* TASK PROMPT:
In full and without alteration, write out the lines below.

* PROVIDED DATA:

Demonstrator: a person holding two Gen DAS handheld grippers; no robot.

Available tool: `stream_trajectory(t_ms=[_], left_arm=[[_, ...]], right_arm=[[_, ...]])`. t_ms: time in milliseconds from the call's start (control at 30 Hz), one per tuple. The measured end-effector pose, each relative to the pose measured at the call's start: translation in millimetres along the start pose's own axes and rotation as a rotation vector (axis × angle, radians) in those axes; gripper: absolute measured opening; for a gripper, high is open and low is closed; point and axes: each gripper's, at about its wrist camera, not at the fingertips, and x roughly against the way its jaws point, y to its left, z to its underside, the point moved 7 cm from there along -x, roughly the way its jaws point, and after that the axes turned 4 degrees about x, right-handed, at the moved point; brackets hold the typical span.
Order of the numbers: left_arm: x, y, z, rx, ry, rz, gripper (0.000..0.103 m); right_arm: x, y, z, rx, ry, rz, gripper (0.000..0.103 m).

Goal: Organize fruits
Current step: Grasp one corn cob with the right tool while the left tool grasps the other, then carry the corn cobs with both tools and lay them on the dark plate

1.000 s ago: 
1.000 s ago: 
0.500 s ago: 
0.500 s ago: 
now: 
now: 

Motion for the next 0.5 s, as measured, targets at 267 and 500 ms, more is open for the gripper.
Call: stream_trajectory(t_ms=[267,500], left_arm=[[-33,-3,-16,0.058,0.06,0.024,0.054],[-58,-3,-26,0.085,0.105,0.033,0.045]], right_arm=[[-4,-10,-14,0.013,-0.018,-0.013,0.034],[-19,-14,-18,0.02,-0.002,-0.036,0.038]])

* TASK RESPONSE:
Demonstrator: a person holding two Gen DAS handheld grippers; no robot.

Available tool: `stream_trajectory(t_ms=[_], left_arm=[[_, ...]], right_arm=[[_, ...]])`. t_ms: time in milliseconds from the call's start (control at 30 Hz), one per tuple. The measured end-effector pose, each relative to the pose measured at the call's start: translation in millimetres along the start pose's own axes and rotation as a rotation vector (axis × angle, radians) in those axes; gripper: absolute measured opening; for a gripper, high is open and low is closed; point and axes: each gripper's, at about its wrist camera, not at the fingertips, and x roughly against the way its jaws point, y to its left, z to its underside, the point moved 7 cm from there along -x, roughly the way its jaws point, and after that the axes turned 4 degrees about x, right-handed, at the moved point; brackets hold the typical span.
Order of the numbers: left_arm: x, y, z, rx, ry, rz, gripper (0.000..0.103 m); right_arm: x, y, z, rx, ry, rz, gripper (0.000..0.103 m).

Goal: Organize fruits
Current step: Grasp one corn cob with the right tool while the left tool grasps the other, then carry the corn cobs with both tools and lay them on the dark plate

1.000 s ago: 
1.000 s ago: 
0.500 s ago: 
0.500 s ago: 
now: 
now: 

Motion for the next 0.5 s, as measured, targets at 267 and 500 ms, more is open for the gripper.
Call: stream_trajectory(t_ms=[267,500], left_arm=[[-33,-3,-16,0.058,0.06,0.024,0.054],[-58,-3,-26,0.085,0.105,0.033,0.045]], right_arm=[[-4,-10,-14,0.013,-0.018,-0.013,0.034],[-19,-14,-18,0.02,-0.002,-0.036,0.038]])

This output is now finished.